··· Supplied data ···
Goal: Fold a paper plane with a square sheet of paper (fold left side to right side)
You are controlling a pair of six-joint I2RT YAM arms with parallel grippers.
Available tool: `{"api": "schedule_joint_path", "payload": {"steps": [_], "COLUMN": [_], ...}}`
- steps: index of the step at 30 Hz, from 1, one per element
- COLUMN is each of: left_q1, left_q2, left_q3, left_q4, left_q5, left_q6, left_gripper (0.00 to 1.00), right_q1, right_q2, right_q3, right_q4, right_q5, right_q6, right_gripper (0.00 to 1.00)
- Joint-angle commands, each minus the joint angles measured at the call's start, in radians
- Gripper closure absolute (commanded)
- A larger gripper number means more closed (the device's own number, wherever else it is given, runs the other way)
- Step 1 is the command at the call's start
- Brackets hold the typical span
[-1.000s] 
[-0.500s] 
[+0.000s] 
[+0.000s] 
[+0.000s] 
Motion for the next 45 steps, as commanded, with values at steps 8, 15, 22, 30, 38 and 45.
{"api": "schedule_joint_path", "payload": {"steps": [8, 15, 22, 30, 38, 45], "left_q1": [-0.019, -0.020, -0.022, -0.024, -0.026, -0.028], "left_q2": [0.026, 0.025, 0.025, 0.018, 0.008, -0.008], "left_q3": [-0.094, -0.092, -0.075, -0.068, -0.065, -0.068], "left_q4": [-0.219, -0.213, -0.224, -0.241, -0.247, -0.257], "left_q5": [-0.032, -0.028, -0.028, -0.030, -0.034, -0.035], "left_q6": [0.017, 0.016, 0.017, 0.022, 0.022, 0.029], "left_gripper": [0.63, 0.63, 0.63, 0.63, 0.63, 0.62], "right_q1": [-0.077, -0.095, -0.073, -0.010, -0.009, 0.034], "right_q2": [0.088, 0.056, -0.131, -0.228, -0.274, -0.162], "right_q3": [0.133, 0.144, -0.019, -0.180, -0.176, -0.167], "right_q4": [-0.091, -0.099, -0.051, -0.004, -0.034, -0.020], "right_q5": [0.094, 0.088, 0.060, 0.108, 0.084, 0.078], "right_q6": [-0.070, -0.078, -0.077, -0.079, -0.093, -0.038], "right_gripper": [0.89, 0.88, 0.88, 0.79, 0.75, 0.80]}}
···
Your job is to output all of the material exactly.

Goal: Fold a paper plane with a square sheet of paper (fold left side to right side)
You are controlling a pair of six-joint I2RT YAM arms with parallel grippers.
Available tool: `{"api": "schedule_joint_path", "payload": {"steps": [_], "COLUMN": [_], ...}}`
- steps: index of the step at 30 Hz, from 1, one per element
- COLUMN is each of: left_q1, left_q2, left_q3, left_q4, left_q5, left_q6, left_gripper (0.00 to 1.00), right_q1, right_q2, right_q3, right_q4, right_q5, right_q6, right_gripper (0.00 to 1.00)
- Joint-angle commands, each minus the joint angles measured at the call's start, in radians
- Gripper closure absolute (commanded)
- A larger gripper number means more closed (the device's own number, wherever else it is given, runs the other way)
- Step 1 is the command at the call's start
- Brackets hold the typical span
[-1.000s] 
[-0.500s] 
[+0.000s] 
[+0.000s] 
[+0.000s] 
Motion for the next 45 steps, as commanded, with values at steps 8, 15, 22, 30, 38 and 45.
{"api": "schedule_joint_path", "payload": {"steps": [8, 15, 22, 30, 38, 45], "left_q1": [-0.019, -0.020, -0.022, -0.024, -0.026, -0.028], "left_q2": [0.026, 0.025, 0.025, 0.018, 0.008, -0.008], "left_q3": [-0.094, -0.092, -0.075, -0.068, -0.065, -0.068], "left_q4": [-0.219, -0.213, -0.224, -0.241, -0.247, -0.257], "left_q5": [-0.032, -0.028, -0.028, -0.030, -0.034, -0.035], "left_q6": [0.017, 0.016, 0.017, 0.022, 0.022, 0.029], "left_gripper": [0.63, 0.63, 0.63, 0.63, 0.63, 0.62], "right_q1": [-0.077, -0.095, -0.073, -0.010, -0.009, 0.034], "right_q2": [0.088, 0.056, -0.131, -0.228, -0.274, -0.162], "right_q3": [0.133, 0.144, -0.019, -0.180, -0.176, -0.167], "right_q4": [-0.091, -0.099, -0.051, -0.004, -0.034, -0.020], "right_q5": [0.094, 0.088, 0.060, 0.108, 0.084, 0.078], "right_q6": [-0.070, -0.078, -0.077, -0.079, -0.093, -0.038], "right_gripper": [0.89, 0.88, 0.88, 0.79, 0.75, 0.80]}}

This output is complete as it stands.